Week 2: tools - "Anomaly detection in network traffic" dataset¶

Context¶

  • Source: Kaggle
  • Description: this dataset is designed for the development and evaluation of anomaly detection models in embedded system network security. It includes network traffic features that simulate both normal and malicious behavior, making it suitable for supervised learning tasks focused on identifying security breaches in networked embedded systems. The data in this file is structured with various network-related features, including packet size, inter-arrival time, protocol type, source and destination IPs, TCP flags, and frequency-domain features extracted using Wavelet Transform. The dataset also includes a target column that marks each data entry as either normal (0) or anomalous (1).

Load dataset¶

In [7]:
import pandas as pd 
import seaborn as sb
import matplotlib.pyplot as plt

df_traffic = pd.read_csv("datasets/embedded_system_network_security_dataset.csv")
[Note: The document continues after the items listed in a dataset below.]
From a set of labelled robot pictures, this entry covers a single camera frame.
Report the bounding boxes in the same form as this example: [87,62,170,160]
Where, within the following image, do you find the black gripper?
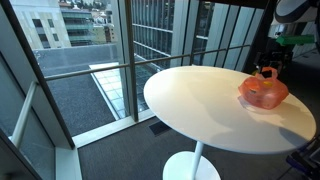
[252,45,295,80]

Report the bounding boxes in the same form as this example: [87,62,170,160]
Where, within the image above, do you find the orange plastic carrier bag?
[237,66,290,111]

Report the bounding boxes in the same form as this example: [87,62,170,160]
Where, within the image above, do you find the grey metal window handrail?
[44,58,184,82]
[189,43,252,58]

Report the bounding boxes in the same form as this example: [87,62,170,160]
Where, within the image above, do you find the dark floor vent grille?
[147,120,172,137]

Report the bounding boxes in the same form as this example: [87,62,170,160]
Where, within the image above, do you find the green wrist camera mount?
[275,34,316,47]

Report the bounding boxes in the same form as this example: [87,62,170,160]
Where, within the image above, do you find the blue black robot mount base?
[285,135,320,180]

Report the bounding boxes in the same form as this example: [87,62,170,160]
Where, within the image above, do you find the white table pedestal base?
[162,141,222,180]

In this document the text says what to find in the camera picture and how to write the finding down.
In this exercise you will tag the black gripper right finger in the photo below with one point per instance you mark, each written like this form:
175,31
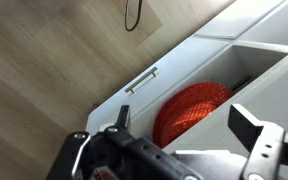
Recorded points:
245,126

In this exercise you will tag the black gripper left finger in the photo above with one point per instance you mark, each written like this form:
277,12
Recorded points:
124,117

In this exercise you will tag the white TV cabinet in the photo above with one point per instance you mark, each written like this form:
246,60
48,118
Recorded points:
267,26

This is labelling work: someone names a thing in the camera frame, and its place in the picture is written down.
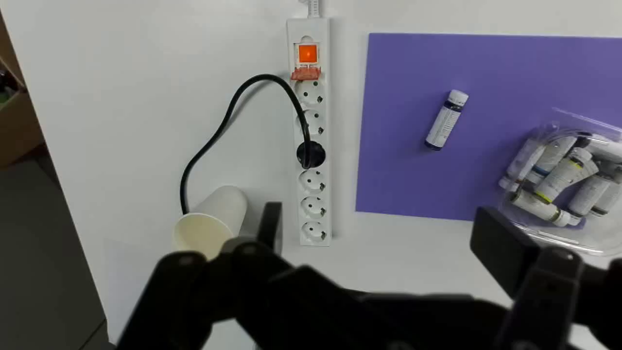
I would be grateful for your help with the white tube with yellow band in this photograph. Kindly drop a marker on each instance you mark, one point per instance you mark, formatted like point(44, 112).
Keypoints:
point(565, 176)
point(541, 209)

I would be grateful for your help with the white power strip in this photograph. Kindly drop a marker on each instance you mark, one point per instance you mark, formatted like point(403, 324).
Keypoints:
point(314, 129)

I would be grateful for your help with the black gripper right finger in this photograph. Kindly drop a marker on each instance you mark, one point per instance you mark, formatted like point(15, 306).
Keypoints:
point(518, 260)

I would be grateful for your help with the white tube with black cap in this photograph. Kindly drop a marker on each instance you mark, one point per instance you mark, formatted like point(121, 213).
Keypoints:
point(446, 120)

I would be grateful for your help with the white paper cup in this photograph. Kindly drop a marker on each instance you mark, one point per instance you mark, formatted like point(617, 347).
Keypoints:
point(211, 225)

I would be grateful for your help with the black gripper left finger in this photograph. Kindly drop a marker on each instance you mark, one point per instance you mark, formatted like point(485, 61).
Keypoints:
point(188, 293)

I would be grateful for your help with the clear plastic bag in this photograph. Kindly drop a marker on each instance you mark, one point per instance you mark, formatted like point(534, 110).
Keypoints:
point(584, 226)

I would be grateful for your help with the red illuminated rocker switch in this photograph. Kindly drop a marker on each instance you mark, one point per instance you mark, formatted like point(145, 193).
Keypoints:
point(308, 53)

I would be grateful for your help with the purple mat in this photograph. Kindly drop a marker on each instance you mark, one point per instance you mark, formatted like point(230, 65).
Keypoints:
point(415, 176)

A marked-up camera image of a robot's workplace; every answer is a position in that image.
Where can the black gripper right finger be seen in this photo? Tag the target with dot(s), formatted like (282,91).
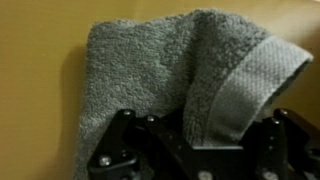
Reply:
(286,146)

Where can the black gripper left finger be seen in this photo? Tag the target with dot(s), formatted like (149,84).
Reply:
(113,156)

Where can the grey terry towel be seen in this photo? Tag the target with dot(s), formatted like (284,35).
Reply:
(140,66)

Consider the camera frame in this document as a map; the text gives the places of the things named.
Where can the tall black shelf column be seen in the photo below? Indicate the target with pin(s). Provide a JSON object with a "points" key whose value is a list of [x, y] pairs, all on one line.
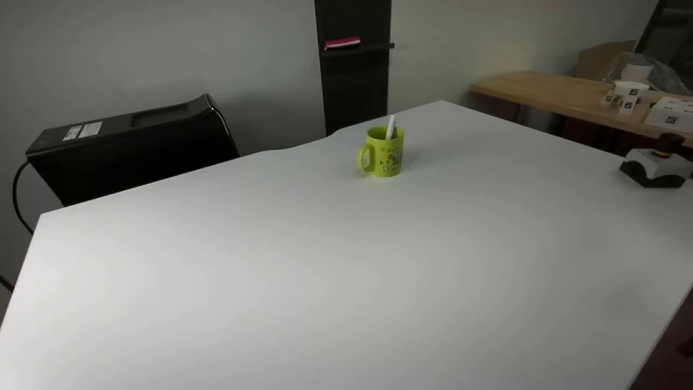
{"points": [[353, 78]]}

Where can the green ceramic mug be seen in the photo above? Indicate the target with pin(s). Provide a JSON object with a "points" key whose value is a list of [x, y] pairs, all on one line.
{"points": [[385, 158]]}

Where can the white items on side table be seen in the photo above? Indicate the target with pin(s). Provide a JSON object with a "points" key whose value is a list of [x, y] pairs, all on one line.
{"points": [[632, 97]]}

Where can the white marker with blue cap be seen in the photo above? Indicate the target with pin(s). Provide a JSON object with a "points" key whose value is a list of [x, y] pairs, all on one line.
{"points": [[389, 127]]}

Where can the white printed box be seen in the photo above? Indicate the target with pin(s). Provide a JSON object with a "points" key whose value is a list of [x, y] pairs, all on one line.
{"points": [[671, 111]]}

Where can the black computer tower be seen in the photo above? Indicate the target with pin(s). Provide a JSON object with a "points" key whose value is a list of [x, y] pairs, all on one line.
{"points": [[137, 149]]}

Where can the brown cardboard box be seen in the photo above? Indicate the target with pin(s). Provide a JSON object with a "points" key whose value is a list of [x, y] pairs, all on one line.
{"points": [[597, 59]]}

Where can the wooden side table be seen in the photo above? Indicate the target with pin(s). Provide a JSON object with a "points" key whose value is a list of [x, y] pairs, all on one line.
{"points": [[549, 90]]}

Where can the black and white button device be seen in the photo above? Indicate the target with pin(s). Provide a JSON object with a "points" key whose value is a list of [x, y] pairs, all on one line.
{"points": [[655, 167]]}

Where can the red item on shelf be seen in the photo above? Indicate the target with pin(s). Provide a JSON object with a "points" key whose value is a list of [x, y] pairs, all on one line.
{"points": [[341, 44]]}

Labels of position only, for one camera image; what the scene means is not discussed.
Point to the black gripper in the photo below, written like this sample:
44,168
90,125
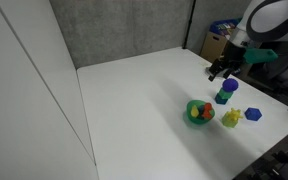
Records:
234,55

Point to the orange toy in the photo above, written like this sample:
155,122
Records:
208,111

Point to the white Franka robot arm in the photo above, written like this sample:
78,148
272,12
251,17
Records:
277,20

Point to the yellow star toy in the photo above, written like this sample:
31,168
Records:
234,114

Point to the small blue toy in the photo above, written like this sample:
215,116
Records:
201,112

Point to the yellow pear toy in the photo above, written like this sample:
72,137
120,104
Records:
194,111

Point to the green bowl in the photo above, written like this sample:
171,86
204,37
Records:
194,120

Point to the purple cylinder block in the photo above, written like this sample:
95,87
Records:
230,85

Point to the green block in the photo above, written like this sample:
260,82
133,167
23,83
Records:
225,93

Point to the cardboard shelf box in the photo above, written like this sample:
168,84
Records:
212,45

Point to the yellow-green block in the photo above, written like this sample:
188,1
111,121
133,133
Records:
229,121

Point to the blue hexagon block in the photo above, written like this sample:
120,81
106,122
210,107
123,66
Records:
253,114

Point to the black pole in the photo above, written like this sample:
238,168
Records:
189,23

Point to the black clamp equipment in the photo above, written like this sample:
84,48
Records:
280,163

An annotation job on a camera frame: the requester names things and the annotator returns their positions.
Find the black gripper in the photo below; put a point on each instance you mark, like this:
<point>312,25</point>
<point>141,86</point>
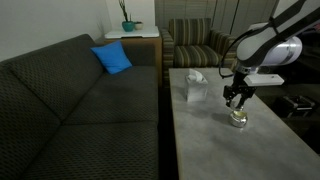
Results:
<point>240,88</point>

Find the clear glass bowl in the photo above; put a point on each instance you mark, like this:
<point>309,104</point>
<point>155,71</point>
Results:
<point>235,107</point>

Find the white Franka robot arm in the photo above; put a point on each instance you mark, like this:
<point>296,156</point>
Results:
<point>266,46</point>

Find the silver jar bottle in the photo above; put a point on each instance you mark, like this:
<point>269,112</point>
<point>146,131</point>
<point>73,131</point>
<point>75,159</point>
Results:
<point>238,119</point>

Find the grey tissue box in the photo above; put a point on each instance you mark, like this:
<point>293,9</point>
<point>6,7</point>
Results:
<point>196,90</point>

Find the striped armchair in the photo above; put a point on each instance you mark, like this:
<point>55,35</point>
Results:
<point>191,53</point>

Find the wooden side table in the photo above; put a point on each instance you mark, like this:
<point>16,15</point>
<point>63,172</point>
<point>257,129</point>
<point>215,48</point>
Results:
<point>143,45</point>

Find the white tray board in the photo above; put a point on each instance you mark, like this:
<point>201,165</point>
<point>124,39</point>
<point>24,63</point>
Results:
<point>133,33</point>

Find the small beige plant pot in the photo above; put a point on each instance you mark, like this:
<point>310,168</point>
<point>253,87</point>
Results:
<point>138,25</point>

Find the blue pillow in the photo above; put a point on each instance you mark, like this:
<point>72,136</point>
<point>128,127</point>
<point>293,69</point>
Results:
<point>112,57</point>

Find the teal pot with plant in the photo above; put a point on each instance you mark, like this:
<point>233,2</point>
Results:
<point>127,26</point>

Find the dark grey patterned sofa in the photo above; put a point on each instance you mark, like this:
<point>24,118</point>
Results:
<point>66,100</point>

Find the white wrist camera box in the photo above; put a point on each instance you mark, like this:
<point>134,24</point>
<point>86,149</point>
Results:
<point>263,80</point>

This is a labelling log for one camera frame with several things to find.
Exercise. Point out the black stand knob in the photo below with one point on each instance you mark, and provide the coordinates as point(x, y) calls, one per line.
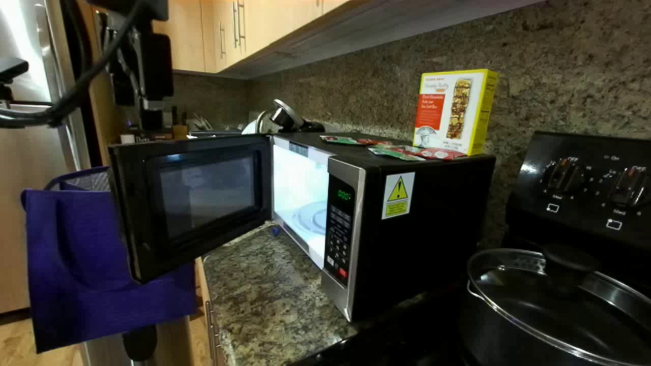
point(138, 342)

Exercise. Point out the yellow warning sticker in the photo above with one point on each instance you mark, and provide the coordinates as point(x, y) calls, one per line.
point(397, 195)

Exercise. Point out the wooden wall cabinets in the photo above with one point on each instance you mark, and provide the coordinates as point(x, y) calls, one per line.
point(204, 33)

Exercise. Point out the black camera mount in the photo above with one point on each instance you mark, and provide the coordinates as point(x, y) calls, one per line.
point(10, 72)

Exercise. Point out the black stove knob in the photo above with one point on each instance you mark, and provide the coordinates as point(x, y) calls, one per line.
point(564, 175)
point(628, 187)

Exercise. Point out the blue fabric bag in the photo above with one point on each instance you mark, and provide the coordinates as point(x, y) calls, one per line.
point(82, 272)

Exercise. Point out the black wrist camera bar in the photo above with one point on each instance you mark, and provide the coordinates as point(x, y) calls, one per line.
point(129, 9)

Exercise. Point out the small blue cap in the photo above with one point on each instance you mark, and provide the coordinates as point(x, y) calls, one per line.
point(272, 230)

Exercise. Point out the stainless steel fridge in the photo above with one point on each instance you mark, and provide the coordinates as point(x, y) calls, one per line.
point(32, 205)

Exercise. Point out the black cooking pot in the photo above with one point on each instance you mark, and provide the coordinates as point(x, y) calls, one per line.
point(489, 332)

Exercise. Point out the red white-edged sachet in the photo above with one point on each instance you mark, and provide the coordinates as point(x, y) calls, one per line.
point(367, 143)

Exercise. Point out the black microwave oven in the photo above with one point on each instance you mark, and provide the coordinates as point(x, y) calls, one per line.
point(433, 245)
point(204, 195)

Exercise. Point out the black stove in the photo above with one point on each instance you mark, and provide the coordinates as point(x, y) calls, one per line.
point(582, 217)

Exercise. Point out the green white sachet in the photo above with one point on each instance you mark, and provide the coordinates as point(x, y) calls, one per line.
point(397, 154)
point(343, 141)

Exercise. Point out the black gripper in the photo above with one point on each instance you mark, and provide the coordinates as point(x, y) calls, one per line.
point(155, 64)

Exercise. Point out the yellow food box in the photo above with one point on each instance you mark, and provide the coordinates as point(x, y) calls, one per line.
point(454, 113)

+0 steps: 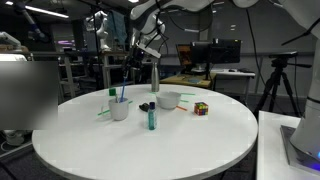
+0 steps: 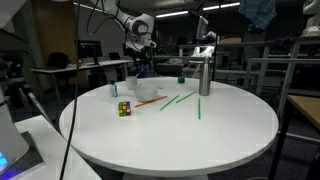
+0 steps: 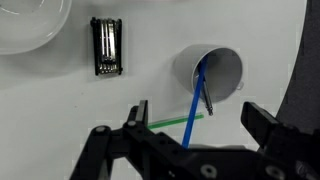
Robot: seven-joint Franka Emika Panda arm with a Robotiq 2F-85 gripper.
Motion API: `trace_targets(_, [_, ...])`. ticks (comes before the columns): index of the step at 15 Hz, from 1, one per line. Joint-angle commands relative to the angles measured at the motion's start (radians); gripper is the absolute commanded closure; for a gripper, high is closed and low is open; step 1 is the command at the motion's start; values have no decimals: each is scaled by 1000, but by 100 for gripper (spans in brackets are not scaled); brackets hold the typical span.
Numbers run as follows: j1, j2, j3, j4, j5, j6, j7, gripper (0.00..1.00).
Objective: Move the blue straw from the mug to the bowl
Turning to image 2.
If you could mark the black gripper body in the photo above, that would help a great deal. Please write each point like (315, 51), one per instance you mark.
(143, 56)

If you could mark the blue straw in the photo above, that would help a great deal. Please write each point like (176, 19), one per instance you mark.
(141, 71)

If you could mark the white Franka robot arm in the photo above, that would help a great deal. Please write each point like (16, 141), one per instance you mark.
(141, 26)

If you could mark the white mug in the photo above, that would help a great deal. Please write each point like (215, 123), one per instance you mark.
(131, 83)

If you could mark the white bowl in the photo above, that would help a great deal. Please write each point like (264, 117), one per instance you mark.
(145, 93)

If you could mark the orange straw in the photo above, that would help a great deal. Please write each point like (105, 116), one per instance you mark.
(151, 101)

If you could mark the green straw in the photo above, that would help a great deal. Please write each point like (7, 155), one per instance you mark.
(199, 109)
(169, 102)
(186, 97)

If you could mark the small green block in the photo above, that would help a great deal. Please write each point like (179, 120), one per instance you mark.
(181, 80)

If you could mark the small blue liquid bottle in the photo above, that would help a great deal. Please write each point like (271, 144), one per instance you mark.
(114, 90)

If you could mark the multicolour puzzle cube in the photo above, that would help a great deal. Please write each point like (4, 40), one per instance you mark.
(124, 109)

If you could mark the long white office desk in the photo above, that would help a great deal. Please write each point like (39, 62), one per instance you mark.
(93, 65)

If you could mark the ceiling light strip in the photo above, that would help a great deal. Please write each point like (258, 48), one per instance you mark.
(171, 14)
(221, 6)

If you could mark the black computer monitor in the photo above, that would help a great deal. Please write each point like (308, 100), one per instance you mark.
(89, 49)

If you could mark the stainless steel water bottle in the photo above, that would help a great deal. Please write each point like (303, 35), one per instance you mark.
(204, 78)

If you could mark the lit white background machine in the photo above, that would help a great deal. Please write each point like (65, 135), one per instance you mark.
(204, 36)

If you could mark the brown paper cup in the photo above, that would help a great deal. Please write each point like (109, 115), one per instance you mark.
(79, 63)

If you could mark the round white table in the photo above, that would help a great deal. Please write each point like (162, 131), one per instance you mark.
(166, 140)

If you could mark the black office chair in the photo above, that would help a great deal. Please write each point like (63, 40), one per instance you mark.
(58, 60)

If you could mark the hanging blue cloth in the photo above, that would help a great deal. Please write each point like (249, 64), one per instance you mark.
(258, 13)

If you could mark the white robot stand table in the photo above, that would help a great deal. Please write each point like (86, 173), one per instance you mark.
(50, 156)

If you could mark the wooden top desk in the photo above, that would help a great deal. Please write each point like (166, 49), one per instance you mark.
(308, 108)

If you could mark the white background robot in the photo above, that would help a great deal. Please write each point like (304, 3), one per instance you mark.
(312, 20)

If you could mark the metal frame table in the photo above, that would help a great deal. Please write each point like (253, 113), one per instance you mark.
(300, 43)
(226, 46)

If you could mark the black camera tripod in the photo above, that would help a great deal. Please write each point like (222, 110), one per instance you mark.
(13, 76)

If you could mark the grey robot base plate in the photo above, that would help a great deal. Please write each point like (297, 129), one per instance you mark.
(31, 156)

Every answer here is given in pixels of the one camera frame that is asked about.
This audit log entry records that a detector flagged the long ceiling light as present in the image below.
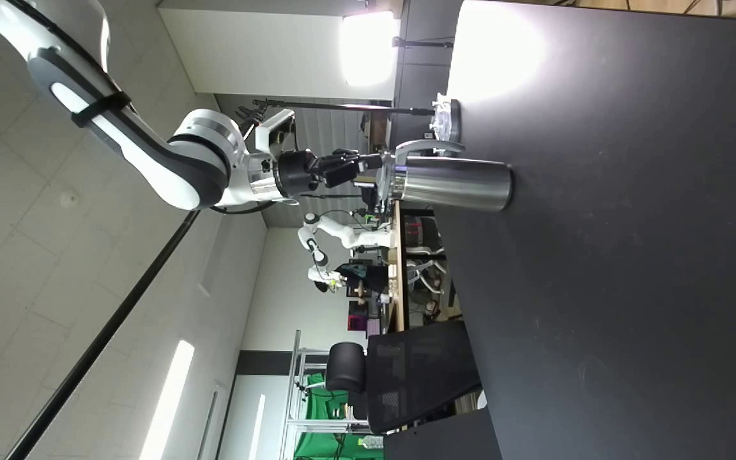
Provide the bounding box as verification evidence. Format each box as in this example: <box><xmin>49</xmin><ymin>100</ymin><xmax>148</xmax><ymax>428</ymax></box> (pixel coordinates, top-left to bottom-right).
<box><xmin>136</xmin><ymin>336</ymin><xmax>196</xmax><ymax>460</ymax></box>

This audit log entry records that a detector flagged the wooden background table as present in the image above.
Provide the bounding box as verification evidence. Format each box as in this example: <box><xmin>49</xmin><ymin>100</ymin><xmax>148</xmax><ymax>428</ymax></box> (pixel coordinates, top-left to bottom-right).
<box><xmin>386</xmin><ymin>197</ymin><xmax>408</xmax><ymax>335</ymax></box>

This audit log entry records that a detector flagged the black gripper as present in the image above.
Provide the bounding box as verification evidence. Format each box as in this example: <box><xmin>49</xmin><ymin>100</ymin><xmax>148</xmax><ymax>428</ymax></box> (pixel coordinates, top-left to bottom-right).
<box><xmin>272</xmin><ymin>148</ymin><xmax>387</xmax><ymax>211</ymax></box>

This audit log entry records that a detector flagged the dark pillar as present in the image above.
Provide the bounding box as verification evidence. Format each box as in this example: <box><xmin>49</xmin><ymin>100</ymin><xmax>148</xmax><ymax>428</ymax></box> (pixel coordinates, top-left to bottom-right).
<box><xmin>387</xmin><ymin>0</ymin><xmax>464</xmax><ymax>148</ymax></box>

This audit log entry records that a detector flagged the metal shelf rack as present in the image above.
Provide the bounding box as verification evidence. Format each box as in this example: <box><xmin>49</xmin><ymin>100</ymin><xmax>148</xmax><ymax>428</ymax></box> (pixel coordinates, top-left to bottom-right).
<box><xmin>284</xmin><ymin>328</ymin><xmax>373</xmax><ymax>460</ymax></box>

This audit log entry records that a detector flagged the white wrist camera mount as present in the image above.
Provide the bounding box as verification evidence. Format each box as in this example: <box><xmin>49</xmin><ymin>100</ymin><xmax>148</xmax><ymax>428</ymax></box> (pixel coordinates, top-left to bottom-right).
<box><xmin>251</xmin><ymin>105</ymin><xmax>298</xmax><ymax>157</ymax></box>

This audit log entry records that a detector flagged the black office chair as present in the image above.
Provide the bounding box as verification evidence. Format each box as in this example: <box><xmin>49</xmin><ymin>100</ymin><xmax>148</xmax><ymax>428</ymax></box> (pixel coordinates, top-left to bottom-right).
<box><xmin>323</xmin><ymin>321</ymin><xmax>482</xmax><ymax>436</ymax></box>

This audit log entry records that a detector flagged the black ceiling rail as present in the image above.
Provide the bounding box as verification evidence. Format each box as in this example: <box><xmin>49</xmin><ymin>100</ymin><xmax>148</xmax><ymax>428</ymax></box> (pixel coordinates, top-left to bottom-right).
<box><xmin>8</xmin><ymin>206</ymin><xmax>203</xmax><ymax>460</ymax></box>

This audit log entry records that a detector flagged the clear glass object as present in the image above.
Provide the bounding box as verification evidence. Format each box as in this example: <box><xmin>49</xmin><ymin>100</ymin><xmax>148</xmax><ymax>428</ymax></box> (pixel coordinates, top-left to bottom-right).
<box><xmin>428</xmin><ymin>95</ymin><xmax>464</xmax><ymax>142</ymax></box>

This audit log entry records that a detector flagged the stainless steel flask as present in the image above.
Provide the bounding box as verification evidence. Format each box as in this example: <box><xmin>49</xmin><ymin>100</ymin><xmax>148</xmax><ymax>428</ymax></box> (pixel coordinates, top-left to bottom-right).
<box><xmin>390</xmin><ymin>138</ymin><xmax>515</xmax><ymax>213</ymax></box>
# 🧾 Display dataset informations
print("Traffic dataset shape:", df_traffic.shape)
#print(df.info)
Traffic dataset shape: (1000, 18)

Explore content¶

In [8]:
df_traffic.head()
Out[8]:
packet_size inter_arrival_time src_port dst_port packet_count_5s mean_packet_size spectral_entropy frequency_band_energy label protocol_type_TCP protocol_type_UDP src_ip_192.168.1.2 src_ip_192.168.1.3 dst_ip_192.168.1.5 dst_ip_192.168.1.6 tcp_flags_FIN tcp_flags_SYN tcp_flags_SYN-ACK
0 0.405154 0.620362 62569 443 0.857143 0.0 0.834066 0.534891 0.0 False True True False False False False False False
1 0.527559 0.741288 59382 443 0.785714 0.0 0.147196 0.990757 0.0 False True False False False True False True False
2 0.226199 0.485116 65484 80 0.285714 0.0 0.855192 0.031781 0.0 False True False False True False False False False
3 0.573372 0.450965 51707 53 0.142857 0.0 0.153220 0.169958 0.0 False False False True False False False False False
4 0.651396 0.888740 26915 53 0.714286 0.0 0.923916 0.552053 0.0 True False False True False False False True False

Display a nice chart¶

In [9]:
import plotly.graph_objects as go
import plotly.offline as pyo
pyo.init_notebook_mode()

df_traffic_sample= df_traffic #[df_traffic['label'] > 0]
series_from_range = pd.Series(range(100000))

fig = go.Figure(data=[go.Sankey(
    node = dict(
      pad = 15,
      thickness = 20,
      line = dict(color = "grey", width = 0.1),
      label = series_from_range,
      color = "red"
    ),
    link = dict(
      source = df_traffic_sample['src_port'].to_numpy(),      
      target = df_traffic_sample['dst_port'].to_numpy(),
      value = df_traffic_sample['packet_size'].to_numpy()
  ))])

fig.update_layout(title_text="Source to destination traffic", font_size=5, height=1200)
fig.show()
In [ ]: